Für diese Polarisierung wird vor allem der gerade abgelöste Ministerpräsident Nuri al-Maliki verantwortlich gemacht. Wird sein - ebenfalls schiitischer - Nachfolger Haidar al-Abadi die Situation entschärfen können?

Das ist, wenn er eine kluge Politik betreibt, möglich. In den Jahren 2006 und 2007 haben es die amerikanischen Streitkräfte geschafft, die sunnitische Bevölkerung zu einem erheblichen Widerstand gegen die Vorläuferorganisation des IS, "Al-Kaida im Zweistromland", zu bewegen. Das war mit dem Versprechen verbunden, die Kämpfer gegen Al-Kaida in die neue reguläre Armee des Irak zu integrieren. Maliki hat das nicht eingehalten, nach dem Abzug der Amerikaner hat man die Kämpfer im Regen stehen lassen. Jetzt hat die neue irakische Regierung die Chance, sich klar zu den sunnitisch-arabischen Staatsbürgern zu bekennen, ihnen Verantwortung zu übertragen und so den Boden für eine Versöhnung zu bereiten.

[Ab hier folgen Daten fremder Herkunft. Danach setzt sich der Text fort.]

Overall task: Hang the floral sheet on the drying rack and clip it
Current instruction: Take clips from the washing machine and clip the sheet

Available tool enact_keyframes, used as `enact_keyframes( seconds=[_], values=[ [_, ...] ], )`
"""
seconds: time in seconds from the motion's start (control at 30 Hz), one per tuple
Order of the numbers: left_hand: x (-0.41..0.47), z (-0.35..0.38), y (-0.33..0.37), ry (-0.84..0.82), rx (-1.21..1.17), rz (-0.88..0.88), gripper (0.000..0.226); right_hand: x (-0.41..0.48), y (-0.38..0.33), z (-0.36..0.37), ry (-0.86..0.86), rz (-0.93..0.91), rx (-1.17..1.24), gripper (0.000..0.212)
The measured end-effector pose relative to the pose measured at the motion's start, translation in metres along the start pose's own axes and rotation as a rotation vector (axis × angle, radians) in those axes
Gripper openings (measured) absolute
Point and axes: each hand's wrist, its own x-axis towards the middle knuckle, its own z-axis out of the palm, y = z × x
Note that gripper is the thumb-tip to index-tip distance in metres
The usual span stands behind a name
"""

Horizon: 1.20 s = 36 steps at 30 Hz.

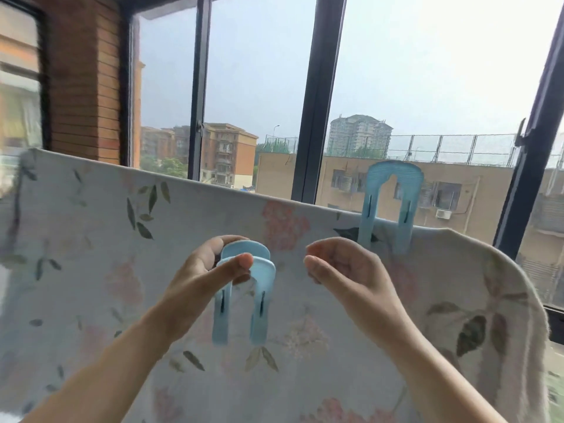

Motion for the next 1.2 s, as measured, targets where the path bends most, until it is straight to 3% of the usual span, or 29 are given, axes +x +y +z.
enact_keyframes(
  seconds=[0.23,0.4,0.53,0.7,0.77,1.0,1.2],
  values=[
    [-0.028,-0.098,0.001,0.103,0.126,-0.008,0.083,0.031,0.011,0.113,-0.322,0.091,0.091,0.050],
    [-0.030,-0.191,0.010,0.154,0.208,0.001,0.085,0.065,-0.001,0.214,-0.425,0.060,0.151,0.042],
    [-0.024,-0.269,0.014,0.196,0.233,0.010,0.090,0.098,-0.015,0.295,-0.432,0.027,0.234,0.034],
    [-0.014,-0.350,0.009,0.198,0.263,-0.014,0.097,0.135,-0.018,0.374,-0.428,0.119,0.341,0.075],
    [-0.007,-0.376,0.004,0.188,0.259,-0.024,0.099,0.150,-0.014,0.398,-0.447,0.146,0.347,0.083],
    [0.031,-0.463,-0.030,0.169,0.220,-0.074,0.104,0.210,0.009,0.466,-0.460,0.098,0.278,0.054],
    [0.073,-0.542,-0.052,0.238,0.245,-0.070,0.096,0.278,0.039,0.519,-0.312,0.105,0.407,0.064]
  ],
)
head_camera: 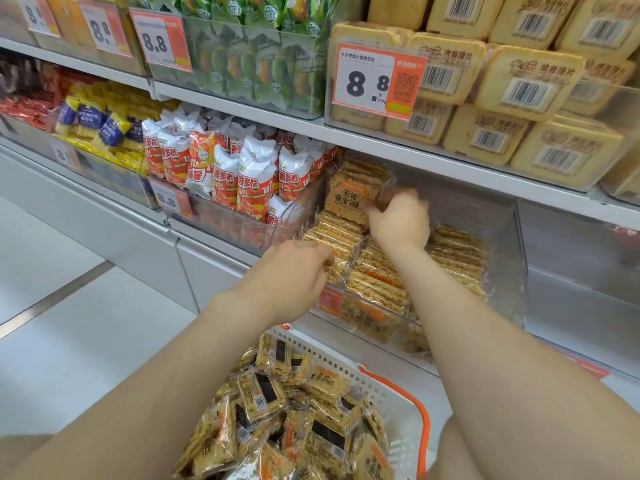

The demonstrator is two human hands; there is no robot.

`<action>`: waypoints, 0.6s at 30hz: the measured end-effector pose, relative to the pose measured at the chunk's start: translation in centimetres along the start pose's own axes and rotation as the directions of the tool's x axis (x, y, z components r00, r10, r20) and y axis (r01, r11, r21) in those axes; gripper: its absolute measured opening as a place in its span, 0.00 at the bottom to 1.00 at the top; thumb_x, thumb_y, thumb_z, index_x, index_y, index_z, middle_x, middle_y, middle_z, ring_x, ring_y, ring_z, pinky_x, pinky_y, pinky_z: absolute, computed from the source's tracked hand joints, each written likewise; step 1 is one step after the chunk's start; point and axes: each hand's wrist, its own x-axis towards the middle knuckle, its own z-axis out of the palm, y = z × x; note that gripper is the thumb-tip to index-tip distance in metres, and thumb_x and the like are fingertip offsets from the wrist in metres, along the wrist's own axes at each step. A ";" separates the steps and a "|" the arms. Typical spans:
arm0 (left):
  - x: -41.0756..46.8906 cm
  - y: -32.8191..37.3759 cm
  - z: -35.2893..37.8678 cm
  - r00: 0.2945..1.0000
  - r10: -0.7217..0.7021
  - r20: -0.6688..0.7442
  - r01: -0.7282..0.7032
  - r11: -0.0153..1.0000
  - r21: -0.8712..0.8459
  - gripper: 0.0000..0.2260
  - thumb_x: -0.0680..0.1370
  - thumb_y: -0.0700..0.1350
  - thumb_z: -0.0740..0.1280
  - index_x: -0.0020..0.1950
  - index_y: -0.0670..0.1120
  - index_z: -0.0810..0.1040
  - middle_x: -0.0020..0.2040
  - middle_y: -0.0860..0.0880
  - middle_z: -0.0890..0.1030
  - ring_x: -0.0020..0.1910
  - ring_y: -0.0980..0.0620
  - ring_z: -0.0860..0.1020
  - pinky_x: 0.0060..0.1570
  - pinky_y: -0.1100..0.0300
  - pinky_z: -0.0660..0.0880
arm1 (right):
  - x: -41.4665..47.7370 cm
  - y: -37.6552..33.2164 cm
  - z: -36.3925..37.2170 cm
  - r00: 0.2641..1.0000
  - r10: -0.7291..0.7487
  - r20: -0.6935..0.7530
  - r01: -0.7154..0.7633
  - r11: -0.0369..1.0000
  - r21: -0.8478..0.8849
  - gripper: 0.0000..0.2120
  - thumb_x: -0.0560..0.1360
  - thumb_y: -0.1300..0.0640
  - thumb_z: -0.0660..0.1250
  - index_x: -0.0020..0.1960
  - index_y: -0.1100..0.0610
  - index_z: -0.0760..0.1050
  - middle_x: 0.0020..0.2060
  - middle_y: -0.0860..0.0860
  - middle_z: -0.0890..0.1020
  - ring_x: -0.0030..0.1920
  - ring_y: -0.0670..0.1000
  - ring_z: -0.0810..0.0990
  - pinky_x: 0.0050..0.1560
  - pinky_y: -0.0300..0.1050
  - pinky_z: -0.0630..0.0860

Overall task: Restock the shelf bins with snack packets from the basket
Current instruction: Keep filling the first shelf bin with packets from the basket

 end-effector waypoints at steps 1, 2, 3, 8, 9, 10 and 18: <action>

Warum sind es die kurdischen Kämpfer, die

vom Westen unterstützt

werden?

Weil die kurdische Peschmerga-Miliz gegenwärtig die einzige militärische Kraft ist, die tatsächlich in der Lage ist, dem IS Widerstand zu leisten. Die reguläre irakische Armee ist von konfessionellen und ethnischen Spannungen zerrissen und deshalb gegenwärtig nicht in der Lage, diesen Widerstand zu leisten.

Können die Peschmerga den IS stoppen?

Die Peschmerga waren und sind immer dann stark, wenn sie angegriffen werden. Sie sind hoch motiviert, ihr Siedlungsgebiet im Nordirak zu schützen. Das haben sie über Jahrzehnte hinweg auch gegenüber den Bataillonen Saddam Husseins immer wieder bewiesen. Wenn es darum geht, das Kernland zu verteidigen, werden auch tiefe Gräben in der kurdischen Politik überwunden.

Die Hälfte der IS-Kämpfer soll in Syrien aktiv sein. Es gibt Stimmen, die fordern, dass der Westen seinen Kampf gegen den IS mit dem Regime des syrischen Diktators Baschar al-Assad koordiniert.

Das ist die alte Formel "der Feind meines Feindes ist mein Freund". Natürlich gibt es Überlegungen von Think Tanks, was man unter bestimmten Umständen mit Assad machen kann oder auch nicht. Aber das ist gegenwärtig noch alles auf der Ebene von Planspielen. Die handelnde Politik ist noch nicht herausgefordert, weil die Hauptauseinandersetzungen noch nicht in Syrien stattfinden. Möglicherweise wird die Politik irgendwann an den Punkt gelangen, wo sie sich entscheiden muss - aber noch ist es nicht soweit.

Henner Fürtig ist seit 2009 Direktor der GIGA-Instituts für Nahost-Studien in Hamburg. Er ist Autor zahlreicher Aufsätze und Bücher zum Irak.